> [Work item] Your task is to copy the lines of the data below from the line holding "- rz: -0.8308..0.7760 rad" through the line holding "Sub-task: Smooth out", inclusive, exactly and with nothing added.

(Stored entries)
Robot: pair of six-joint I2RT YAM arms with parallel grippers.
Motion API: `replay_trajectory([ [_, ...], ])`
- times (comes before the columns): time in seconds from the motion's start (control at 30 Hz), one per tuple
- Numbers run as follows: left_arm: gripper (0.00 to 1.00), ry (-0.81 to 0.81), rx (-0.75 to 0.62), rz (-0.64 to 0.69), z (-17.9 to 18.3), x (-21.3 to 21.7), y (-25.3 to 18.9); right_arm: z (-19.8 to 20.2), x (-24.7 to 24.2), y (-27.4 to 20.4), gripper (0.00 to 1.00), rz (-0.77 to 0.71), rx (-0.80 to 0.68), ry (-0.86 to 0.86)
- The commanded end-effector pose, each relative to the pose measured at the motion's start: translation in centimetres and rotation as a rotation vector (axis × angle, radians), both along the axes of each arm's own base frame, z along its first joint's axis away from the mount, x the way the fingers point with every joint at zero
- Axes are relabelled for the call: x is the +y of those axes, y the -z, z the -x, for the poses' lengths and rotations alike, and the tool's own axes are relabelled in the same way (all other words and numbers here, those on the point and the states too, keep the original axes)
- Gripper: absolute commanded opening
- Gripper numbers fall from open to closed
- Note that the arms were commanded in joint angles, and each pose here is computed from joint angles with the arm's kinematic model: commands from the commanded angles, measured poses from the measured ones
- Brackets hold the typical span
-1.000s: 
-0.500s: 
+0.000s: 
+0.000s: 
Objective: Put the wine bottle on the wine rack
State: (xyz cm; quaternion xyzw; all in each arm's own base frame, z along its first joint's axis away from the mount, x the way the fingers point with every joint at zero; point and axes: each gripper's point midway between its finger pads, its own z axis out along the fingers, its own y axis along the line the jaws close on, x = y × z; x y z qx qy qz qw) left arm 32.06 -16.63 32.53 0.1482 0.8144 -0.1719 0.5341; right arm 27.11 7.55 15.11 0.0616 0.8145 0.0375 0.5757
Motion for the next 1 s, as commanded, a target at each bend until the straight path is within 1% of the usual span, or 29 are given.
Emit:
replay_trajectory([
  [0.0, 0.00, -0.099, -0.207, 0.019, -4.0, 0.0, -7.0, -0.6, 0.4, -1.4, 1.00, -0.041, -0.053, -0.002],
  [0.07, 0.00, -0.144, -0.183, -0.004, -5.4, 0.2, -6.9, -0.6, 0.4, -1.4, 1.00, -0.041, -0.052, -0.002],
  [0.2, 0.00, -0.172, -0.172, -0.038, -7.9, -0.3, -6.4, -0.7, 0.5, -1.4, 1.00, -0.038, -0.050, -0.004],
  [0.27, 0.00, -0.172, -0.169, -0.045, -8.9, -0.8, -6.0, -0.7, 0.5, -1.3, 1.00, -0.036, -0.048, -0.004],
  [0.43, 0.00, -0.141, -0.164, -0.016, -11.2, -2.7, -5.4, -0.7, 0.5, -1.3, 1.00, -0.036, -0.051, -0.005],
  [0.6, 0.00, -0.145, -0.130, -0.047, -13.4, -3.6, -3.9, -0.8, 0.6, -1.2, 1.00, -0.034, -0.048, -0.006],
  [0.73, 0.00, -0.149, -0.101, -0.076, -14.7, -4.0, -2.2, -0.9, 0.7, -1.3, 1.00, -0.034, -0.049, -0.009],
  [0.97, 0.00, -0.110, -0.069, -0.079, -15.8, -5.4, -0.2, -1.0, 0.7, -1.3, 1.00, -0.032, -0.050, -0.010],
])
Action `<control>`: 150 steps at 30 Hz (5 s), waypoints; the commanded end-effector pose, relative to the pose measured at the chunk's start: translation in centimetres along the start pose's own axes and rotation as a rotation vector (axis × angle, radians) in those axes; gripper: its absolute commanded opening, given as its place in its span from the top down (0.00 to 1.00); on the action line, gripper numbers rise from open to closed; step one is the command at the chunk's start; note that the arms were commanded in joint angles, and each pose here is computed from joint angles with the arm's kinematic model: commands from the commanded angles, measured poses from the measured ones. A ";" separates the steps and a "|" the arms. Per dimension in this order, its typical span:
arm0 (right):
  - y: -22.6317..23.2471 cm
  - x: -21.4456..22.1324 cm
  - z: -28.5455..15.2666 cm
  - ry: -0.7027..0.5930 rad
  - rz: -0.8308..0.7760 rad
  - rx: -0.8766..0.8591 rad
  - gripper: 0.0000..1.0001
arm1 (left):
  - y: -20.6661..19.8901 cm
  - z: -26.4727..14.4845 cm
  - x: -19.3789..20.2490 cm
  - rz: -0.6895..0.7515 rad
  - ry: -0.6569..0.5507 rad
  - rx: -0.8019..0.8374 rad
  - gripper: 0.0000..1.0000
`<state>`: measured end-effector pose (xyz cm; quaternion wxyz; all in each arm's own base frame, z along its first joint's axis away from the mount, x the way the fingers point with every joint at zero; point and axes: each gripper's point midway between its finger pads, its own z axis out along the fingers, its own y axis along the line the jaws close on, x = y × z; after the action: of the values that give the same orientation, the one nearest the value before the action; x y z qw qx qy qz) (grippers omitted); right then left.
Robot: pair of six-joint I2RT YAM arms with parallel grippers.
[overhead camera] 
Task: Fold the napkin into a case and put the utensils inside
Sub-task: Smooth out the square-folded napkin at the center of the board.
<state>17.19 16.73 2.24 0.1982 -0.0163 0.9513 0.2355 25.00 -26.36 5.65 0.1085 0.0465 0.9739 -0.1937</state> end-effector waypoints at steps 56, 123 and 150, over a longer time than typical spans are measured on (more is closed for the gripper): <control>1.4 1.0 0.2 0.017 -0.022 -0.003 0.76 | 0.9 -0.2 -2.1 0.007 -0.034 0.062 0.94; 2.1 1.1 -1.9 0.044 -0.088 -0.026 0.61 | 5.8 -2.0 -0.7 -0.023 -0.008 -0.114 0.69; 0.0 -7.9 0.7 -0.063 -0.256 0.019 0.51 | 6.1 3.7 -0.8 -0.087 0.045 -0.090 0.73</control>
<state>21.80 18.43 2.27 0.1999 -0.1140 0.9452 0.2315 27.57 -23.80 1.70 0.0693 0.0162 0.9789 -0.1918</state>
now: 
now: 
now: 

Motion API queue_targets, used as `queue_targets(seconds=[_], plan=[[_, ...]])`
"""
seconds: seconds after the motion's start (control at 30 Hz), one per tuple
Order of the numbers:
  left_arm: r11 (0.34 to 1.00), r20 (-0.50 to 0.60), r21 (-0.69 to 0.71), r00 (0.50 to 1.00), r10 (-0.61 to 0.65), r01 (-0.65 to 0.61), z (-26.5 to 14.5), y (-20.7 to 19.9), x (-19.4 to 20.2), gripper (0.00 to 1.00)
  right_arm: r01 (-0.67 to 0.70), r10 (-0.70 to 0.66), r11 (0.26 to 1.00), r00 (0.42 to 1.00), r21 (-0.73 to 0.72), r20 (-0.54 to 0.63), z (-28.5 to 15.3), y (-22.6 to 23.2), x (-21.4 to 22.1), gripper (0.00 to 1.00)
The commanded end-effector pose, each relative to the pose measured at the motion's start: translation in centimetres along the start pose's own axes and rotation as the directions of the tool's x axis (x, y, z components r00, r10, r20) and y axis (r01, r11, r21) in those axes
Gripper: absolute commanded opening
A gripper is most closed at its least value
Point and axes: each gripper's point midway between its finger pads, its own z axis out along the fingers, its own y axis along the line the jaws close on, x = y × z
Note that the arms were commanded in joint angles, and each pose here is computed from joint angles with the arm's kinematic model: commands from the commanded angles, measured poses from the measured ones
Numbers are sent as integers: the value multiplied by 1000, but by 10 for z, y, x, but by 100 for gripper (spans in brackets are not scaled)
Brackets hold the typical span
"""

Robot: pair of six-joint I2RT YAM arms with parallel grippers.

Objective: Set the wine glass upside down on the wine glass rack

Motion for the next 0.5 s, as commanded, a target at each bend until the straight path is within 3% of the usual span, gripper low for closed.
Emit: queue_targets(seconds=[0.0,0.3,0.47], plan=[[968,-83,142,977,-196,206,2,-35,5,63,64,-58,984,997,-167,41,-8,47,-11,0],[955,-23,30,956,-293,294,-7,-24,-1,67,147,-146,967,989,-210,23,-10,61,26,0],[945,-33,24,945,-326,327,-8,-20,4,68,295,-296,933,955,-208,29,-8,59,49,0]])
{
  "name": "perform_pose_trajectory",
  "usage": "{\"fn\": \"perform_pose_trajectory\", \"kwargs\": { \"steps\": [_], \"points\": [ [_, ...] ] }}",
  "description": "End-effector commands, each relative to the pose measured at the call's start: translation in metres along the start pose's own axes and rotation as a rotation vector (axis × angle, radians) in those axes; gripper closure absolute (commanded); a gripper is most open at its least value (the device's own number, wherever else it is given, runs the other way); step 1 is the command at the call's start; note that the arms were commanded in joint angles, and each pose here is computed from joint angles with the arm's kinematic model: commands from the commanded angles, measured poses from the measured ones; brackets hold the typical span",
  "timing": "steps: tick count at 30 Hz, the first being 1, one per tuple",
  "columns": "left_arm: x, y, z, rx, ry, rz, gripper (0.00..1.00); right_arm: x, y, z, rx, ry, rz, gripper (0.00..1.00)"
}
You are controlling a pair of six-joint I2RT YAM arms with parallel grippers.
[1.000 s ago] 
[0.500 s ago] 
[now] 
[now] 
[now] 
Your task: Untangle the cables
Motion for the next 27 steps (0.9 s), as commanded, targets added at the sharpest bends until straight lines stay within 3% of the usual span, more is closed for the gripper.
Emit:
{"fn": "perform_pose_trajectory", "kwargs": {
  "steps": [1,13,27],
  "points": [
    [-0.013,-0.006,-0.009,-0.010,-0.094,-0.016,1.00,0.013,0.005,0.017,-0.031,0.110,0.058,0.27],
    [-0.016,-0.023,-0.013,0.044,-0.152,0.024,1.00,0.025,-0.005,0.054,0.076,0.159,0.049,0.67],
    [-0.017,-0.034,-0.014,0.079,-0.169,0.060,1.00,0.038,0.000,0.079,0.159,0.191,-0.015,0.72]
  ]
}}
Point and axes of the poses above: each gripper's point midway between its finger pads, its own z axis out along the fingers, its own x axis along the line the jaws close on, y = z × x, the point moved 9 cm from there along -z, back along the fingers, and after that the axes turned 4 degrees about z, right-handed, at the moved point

> [Answer below]
  - rz: -0.8308..0.7760 rad
  - rx: -0.8766..0.8591 rad
  - gripper: 0.0000..1.0001
arm1 (left):
  - y: -20.6661..19.8901 cm
  - z: -26.4727..14.4845 cm
  - x: -19.3789..20.2490 cm
  - rz: -0.6895..0.7515 rad
  - ry: -0.6569..0.5507 rad
  - rx: -0.8019..0.8374 rad
  - gripper: 0.0000..1.0000
`<state>`: measured end-effector pose (xyz cm; quaternion wxyz; all in each arm's own base frame, z along its first joint's axis away from the mount, x the way the fingers point with every joint at zero; point and axes: each gripper's point midway between its finger pads, its own z axis out along the fingers, its own y axis along the line the jaws close on, x = y × z; after the action: of the values that give the same orientation, the one nearest the value before the action; x y z qw qx qy qz) (grippers omitted); right then left.
Robot: pair of six-joint I2RT YAM arms with parallel grippers.
[overhead camera] 
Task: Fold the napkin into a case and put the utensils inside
Sub-task: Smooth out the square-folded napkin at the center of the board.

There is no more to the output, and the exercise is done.